Directions »
When you reach the line with "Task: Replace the" in the data below, begin printing lines exactly, and stop once the line with "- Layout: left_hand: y" has been printed.

Exercise data »
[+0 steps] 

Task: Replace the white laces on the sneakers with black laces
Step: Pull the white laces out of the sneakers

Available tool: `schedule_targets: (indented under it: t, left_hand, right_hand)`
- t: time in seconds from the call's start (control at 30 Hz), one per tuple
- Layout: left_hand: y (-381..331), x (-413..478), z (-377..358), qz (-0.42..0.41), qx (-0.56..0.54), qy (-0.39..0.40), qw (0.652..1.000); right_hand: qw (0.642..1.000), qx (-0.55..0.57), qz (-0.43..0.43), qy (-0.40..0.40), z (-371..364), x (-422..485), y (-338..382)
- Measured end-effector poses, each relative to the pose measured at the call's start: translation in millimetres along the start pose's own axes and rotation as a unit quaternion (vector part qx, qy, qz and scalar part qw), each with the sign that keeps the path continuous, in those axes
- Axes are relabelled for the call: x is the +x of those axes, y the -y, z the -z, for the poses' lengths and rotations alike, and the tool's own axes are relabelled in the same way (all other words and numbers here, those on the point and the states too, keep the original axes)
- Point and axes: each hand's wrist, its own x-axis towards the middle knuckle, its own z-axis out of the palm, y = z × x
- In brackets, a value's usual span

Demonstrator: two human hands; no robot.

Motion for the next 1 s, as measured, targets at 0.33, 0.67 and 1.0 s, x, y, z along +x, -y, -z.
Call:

Exercise solution »
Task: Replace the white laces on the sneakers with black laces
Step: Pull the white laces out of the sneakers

Available tool: `schedule_targets: (indented under it: t, left_hand, right_hand)`
- t: time in seconds from the call's start (control at 30 Hz), one per tuple
- Layout: left_hand: y (-381..331), x (-413..478), z (-377..358), qz (-0.42..0.41), qx (-0.56..0.54), qy (-0.39..0.40), qw (0.652..1.000); right_hand: qw (0.642..1.000), qx (-0.55..0.57), qz (-0.43..0.43), qy (-0.40..0.40), z (-371..364), x (-422..485), y (-338..382)

Work on the answer is now done.